Volevamo fare tanti concerti, avevamo l’idea di esibirci e ne parlavamo tra noi. Il lockdown ci tagliò le gambe sotto questo punto di vista, ma ci ha dato la possibilità di lavorare ancora di più sul concept, sui brani. Abbiamo potuto riflettere e lavorare insomma.

Tante riflessioni e buoni propositi del 2020 si sono dispersi: quella dell’attenzione al femminile invece prende sempre più forza.

Abbiamo tutti bisogno di evasione nel quotidiano.
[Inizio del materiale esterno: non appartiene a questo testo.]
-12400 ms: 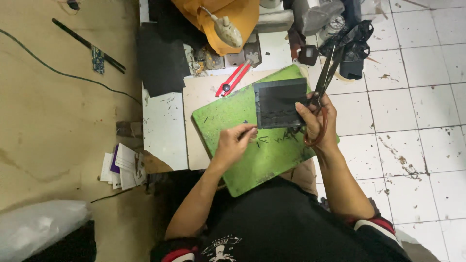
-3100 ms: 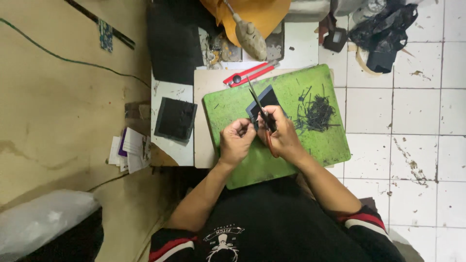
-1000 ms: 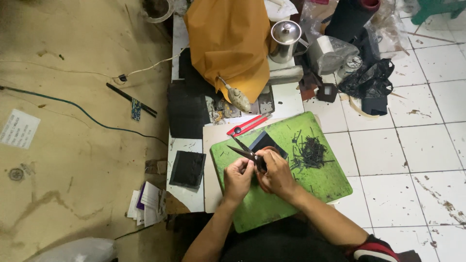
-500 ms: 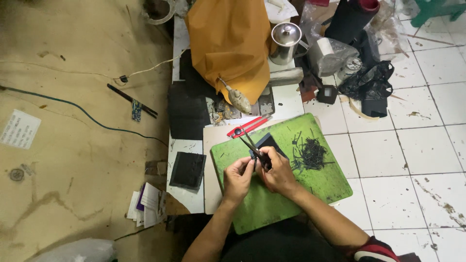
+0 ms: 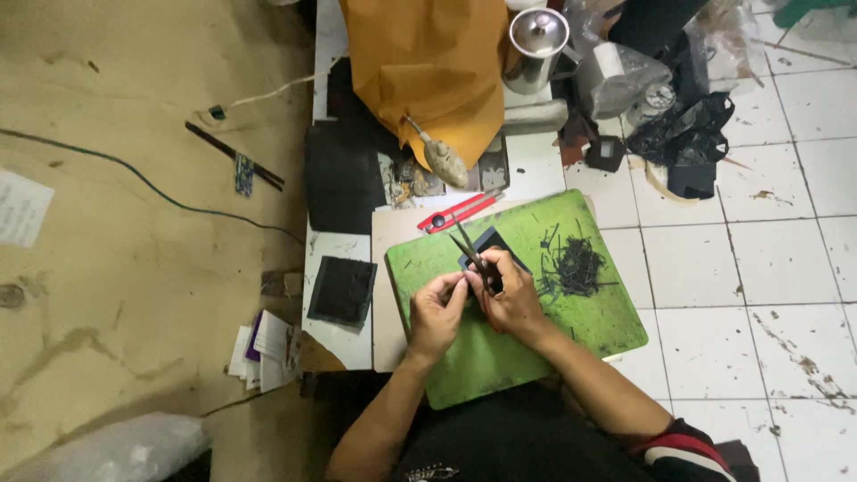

Erisu si presta molto bene all’evasione. Oggi il tema ha possibilità di fiorire davvero, perché se viene accolto significa che chi lo cerca lo vuole davvero, non perché sia imposto o comunque proposto dalle buone intenzioni dello stare a casa in lockdown.

Come si esprime la vostra evasione nel quotidiano?

Lèggiamo fantasy, guardiamo film horror. E sogniamo molto, a occhi aperti e anche di notte. Poi ci riuniamo e ci raccontiamo le nostre idee: così nascono le canzoni.

Il vostro look anni fa sarebbe stato trasgressivo, oggi è più trasgressivo fare i bravi ragazzi.

Noi non vogliamo essere trasgressive, siamo coerenti col concept: se poi questo coincide con l’andare in giro con cappuccio nero, i veli in testa ecc..questo è un aspetto visivo che va a nostro favore ma il nostro obiettivo è presentare ciò che siamo: Erisu.

Qual è quindi il vostro messaggio principale?

Vogliamo sottolineare il concetto di ancestrale: troviamo la bellezza nell’ ancestrale. La Dea Madre era era lei: sebbene l’umanità abbia trovato le sue vie, veniamo tutti da una cosa sola, senza distinzioni ed etichette.